Problem details
Copy the listing below line for line, starting at its first line and ending with the line that has "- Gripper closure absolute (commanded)" in it. Add nothing.

Data shown
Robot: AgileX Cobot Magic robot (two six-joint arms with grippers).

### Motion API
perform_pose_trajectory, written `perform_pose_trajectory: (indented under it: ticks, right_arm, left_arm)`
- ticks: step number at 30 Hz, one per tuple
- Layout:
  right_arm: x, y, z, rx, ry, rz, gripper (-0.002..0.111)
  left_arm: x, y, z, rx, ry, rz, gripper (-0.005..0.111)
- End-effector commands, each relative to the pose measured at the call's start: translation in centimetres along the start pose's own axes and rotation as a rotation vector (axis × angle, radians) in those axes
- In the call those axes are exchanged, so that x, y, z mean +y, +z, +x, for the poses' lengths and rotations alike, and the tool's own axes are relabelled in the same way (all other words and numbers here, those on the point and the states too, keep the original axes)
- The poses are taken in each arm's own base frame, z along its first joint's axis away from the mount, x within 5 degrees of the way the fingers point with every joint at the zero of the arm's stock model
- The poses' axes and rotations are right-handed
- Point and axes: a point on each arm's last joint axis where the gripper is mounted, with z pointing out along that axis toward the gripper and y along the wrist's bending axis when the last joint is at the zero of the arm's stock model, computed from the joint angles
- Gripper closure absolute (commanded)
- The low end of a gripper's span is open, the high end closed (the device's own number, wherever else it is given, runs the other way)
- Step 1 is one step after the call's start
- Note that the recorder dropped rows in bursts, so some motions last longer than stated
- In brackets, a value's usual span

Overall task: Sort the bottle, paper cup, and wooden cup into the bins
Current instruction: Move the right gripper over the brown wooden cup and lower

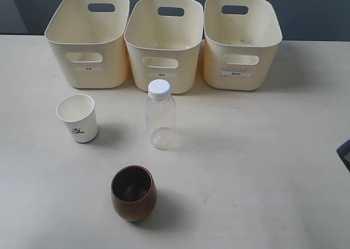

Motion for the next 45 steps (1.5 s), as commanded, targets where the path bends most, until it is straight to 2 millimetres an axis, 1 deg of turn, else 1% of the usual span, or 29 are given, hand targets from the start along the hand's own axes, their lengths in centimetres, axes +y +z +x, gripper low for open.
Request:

Solution to this task
Robot: AgileX Cobot Magic robot (two six-joint arms with grippers).

### Motion API
perform_pose_trajectory, written `perform_pose_trajectory: (indented under it: ticks, right_arm, left_arm)`
- ticks: step number at 30 Hz, one per tuple
- Layout:
  right_arm: x, y, z, rx, ry, rz, gripper (-0.002..0.111)
  left_arm: x, y, z, rx, ry, rz, gripper (-0.005..0.111)
- End-effector commands, each relative to the pose measured at the call's start: translation in centimetres along the start pose's own axes and rotation as a rotation vector (axis × angle, radians) in those axes
- In the call those axes are exchanged, so that x, y, z mean +y, +z, +x, for the poses' lengths and rotations alike, and the tool's own axes are relabelled in the same way (all other words and numbers here, those on the point and the states too, keep the original axes)
- The poses are taken in each arm's own base frame, z along its first joint's axis away from the mount, x within 5 degrees of the way the fingers point with every joint at the zero of the arm's stock model
- The poses' axes and rotations are right-handed
- Point and axes: a point on each arm's last joint axis where the gripper is mounted, with z pointing out along that axis toward the gripper and y along the wrist's bending axis when the last joint is at the zero of the arm's stock model, computed from the joint angles
- Gripper closure absolute (commanded)

That is the complete answer.